Furthermore, ADHD diagnoses should not be tied to stimulant medications. Getting my diagnosis wasn’t only meaningful to me because it enabled me to get treatment. My diagnosis allowed me to understand myself better, to realize that some of my shortcomings and disadvantages aren’t actually my fault, and to begin to unpack some of the internalized guilt and feelings of insufficiency that come from two decades of an undiagnosed condition.

The combination [of doctors and insurance companies overcorrecting to overprescription] yields a toxic environment where people with ADHD have to perform in order to get standard medication.
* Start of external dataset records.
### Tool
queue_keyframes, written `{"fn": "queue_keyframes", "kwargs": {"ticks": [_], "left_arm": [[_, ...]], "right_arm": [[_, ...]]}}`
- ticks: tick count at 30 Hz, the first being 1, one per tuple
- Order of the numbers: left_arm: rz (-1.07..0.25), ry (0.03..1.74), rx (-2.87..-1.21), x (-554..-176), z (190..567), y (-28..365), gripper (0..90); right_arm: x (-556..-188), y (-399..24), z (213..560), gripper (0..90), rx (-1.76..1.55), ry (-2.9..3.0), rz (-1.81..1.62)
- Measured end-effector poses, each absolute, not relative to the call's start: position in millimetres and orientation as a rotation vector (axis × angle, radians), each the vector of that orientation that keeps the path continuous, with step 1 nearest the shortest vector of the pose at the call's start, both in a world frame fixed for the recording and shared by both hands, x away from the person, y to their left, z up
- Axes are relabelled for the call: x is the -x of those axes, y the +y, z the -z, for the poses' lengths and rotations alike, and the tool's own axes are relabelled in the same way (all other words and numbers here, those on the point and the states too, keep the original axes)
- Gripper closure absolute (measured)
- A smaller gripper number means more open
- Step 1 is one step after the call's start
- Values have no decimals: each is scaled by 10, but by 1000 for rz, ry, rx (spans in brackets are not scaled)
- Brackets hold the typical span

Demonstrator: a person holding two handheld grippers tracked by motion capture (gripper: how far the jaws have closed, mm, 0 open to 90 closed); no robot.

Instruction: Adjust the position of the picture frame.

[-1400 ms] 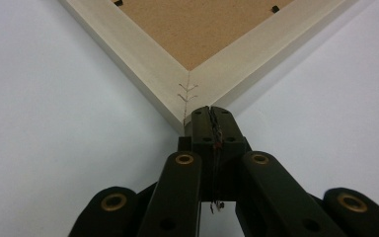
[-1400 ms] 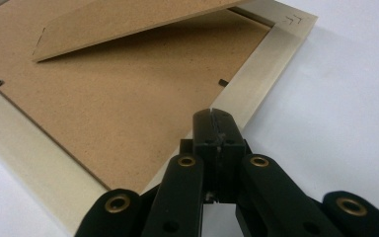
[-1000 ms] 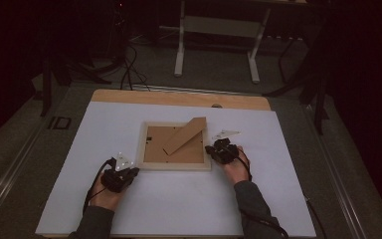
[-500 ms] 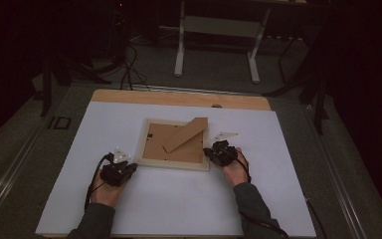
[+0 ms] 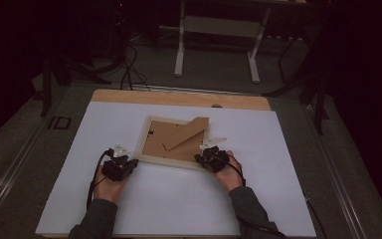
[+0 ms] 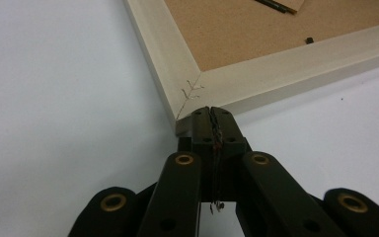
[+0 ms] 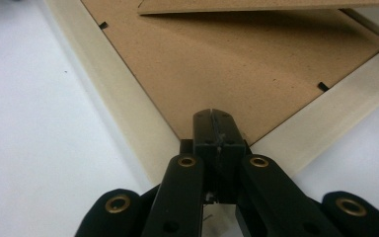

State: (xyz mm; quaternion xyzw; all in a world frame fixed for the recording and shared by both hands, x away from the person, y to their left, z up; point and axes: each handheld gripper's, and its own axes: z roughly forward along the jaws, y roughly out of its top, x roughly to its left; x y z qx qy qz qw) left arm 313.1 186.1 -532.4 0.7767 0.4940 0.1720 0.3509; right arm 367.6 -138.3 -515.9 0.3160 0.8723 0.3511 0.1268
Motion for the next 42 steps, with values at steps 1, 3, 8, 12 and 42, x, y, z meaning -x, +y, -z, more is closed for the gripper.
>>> {"fn": "queue_keyframes", "kwargs": {"ticks": [1, 3, 8, 12, 42], "left_arm": [[-445, 1279, -2011, -3131, 5324, 1861, 900], [-443, 1284, -2016, -3144, 5318, 1860, 900], [-447, 1292, -2013, -3223, 5271, 1842, 900], [-454, 1297, -2009, -3244, 5269, 1833, 900], [-463, 1292, -2074, -3384, 5321, 1642, 900]], "right_arm": [[-3676, -1383, 5159, 900, -920, 2539, -1022], [-3677, -1393, 5161, 900, -928, 2548, -1038], [-3659, -1400, 5165, 900, -935, 2552, -1051], [-3649, -1404, 5167, 900, -929, 2557, -1059], [-3523, -1252, 5183, 900, -873, 2611, -1115]]}}
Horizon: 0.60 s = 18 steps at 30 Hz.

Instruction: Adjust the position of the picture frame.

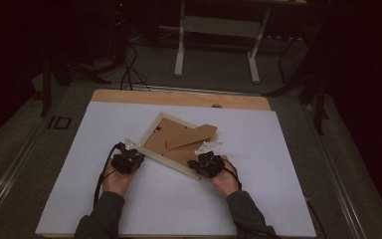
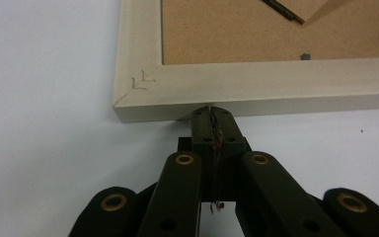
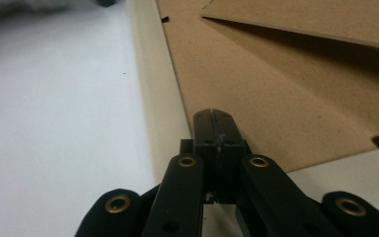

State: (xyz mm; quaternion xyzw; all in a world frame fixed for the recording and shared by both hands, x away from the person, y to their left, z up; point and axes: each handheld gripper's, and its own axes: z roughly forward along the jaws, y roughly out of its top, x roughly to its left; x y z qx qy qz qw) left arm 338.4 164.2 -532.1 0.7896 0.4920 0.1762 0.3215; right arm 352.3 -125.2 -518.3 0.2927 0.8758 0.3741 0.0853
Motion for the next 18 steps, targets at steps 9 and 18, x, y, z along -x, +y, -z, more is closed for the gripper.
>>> {"fn": "queue_keyframes", "kwargs": {"ticks": [9, 18], "left_arm": [[-471, 1294, -2083, -3416, 5314, 1608, 900], [-473, 1290, -2085, -3427, 5313, 1562, 900]], "right_arm": [[-3494, -1195, 5184, 900, -852, 2624, -1118], [-3472, -1091, 5189, 900, -827, 2637, -1129]]}}
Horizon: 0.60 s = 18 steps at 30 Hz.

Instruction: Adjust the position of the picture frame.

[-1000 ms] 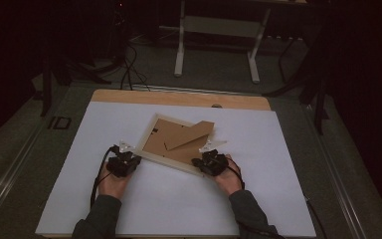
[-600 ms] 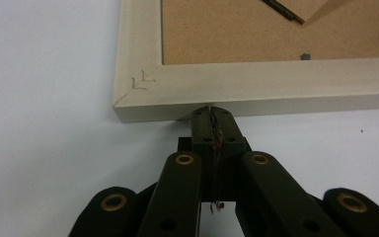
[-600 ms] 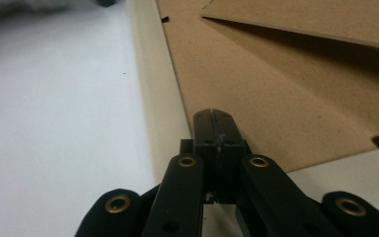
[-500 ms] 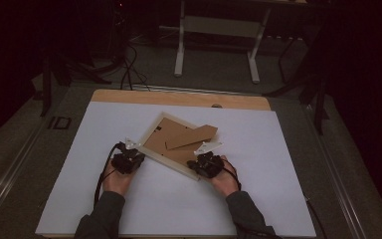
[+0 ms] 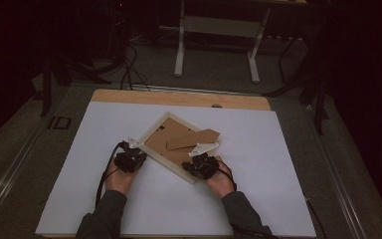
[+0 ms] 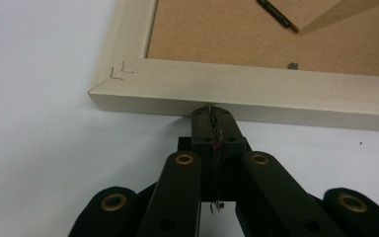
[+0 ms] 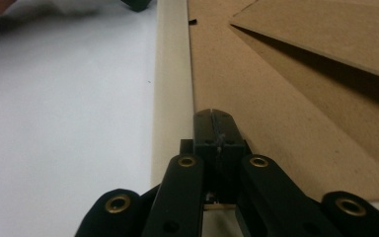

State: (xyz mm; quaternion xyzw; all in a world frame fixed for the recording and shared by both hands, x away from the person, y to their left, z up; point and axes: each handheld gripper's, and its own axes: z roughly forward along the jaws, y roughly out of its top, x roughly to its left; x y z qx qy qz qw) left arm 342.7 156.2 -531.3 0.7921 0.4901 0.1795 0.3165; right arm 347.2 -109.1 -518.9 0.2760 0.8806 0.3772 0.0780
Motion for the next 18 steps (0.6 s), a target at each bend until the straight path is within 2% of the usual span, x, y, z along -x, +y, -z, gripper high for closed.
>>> {"fn": "queue_keyframes", "kwargs": {"ticks": [18], "left_arm": [[-454, 1253, -2100, -3354, 5314, 1369, 900]], "right_arm": [[-3432, -981, 5189, 900, -794, 2652, -1126]]}}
Because medical companies have over-diagnosed ADHD and overprescribed Adderall to kids, some of them are afraid to prescribe now when they can find a way to avoid it. Let me rephrase: Because medical companies fucked up, they punish me and other people who need this medication to succeed and thrive in a results-driven society. I am not alone; when I bring up my experiences, other people who experience ADHD have shared their own stories of being denied, gaslit, and brushed aside by doctors who are meant to be helping us. I am able to be the most successful and authentic version of myself thanks to this medicine, yet it is treated like an illicit substance that I should feel guilty about having. Adderall is only seen as useful by society, it seems, when it is a means to control.

My prior doctors should be ashamed for their negligence. We put our trust in doctors to evaluate our problems and offer solutions, not to worm their way out of liability by any means necessary. Society needs to adapt and understand that regardless of past misgivings, ADHD is a real and valid issue that millions of people face, and that the medications that treat it are readily available if only we are allowed to have them.